§ **What is required**
Return verbatim every line from the first line of the data below to the line that contains "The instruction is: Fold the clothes", inclusive, and no further.

※ ※ ※

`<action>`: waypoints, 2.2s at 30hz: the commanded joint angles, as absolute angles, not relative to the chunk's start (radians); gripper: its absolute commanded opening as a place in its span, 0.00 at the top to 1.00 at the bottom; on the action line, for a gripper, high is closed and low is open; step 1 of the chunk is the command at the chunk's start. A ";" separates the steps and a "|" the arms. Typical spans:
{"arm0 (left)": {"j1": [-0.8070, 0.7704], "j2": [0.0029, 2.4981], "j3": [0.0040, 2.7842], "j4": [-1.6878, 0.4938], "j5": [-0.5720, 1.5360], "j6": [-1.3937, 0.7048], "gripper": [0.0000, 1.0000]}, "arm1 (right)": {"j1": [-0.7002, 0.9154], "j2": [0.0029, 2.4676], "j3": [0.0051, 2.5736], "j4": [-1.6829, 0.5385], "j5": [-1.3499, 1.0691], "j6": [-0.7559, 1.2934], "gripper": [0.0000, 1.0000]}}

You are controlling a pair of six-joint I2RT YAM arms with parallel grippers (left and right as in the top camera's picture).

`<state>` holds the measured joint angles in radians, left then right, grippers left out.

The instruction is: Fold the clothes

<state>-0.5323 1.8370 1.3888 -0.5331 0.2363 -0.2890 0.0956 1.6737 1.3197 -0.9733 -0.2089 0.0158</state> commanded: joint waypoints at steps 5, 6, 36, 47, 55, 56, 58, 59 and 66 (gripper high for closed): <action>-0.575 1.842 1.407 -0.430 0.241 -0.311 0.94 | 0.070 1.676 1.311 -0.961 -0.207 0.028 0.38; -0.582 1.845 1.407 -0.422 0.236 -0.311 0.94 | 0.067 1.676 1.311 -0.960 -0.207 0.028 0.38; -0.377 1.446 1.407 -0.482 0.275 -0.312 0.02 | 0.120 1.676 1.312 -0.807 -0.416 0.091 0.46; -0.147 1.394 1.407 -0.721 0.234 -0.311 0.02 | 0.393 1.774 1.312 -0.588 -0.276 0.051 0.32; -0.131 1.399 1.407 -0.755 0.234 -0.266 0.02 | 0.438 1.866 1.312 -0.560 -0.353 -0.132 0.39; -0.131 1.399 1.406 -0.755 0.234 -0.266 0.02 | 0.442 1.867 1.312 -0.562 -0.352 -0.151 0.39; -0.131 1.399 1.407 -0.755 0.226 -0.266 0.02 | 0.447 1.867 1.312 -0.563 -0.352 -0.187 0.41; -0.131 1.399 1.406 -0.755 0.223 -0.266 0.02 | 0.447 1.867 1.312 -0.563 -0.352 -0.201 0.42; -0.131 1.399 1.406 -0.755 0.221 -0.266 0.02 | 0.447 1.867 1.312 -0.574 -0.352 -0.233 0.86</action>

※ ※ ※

§ **Expected output**
`<action>`: waypoints, 2.2s at 30hz: the commanded joint angles, as absolute angles, not relative to the chunk's start (radians); gripper: its absolute commanded opening as a place in its span, 0.00 at the top to 1.00 at the bottom; on the action line, for a gripper, high is closed and low is open; step 1 of the chunk is the command at the chunk's start. A ";" separates the steps and a "|" the arms. Typical spans:
{"arm0 (left)": {"j1": [-0.8070, 0.7704], "j2": [0.0029, 2.4981], "j3": [0.0040, 2.7842], "j4": [-1.6878, 0.4938], "j5": [-0.5720, 1.5360], "j6": [-1.3937, 0.7048], "gripper": [0.0000, 1.0000]}, "arm1 (right)": {"j1": [-0.7002, 0.9154], "j2": [0.0029, 2.4676], "j3": [0.0051, 2.5736], "j4": [-1.6829, 0.5385], "j5": [-1.3499, 1.0691], "j6": [-0.7559, 1.2934], "gripper": [0.0000, 1.0000]}}

You are controlling a pair of six-joint I2RT YAM arms with parallel grippers (left and right as in the top camera's picture).

`<state>` holds the measured joint angles in radians, left then right, grippers left out.

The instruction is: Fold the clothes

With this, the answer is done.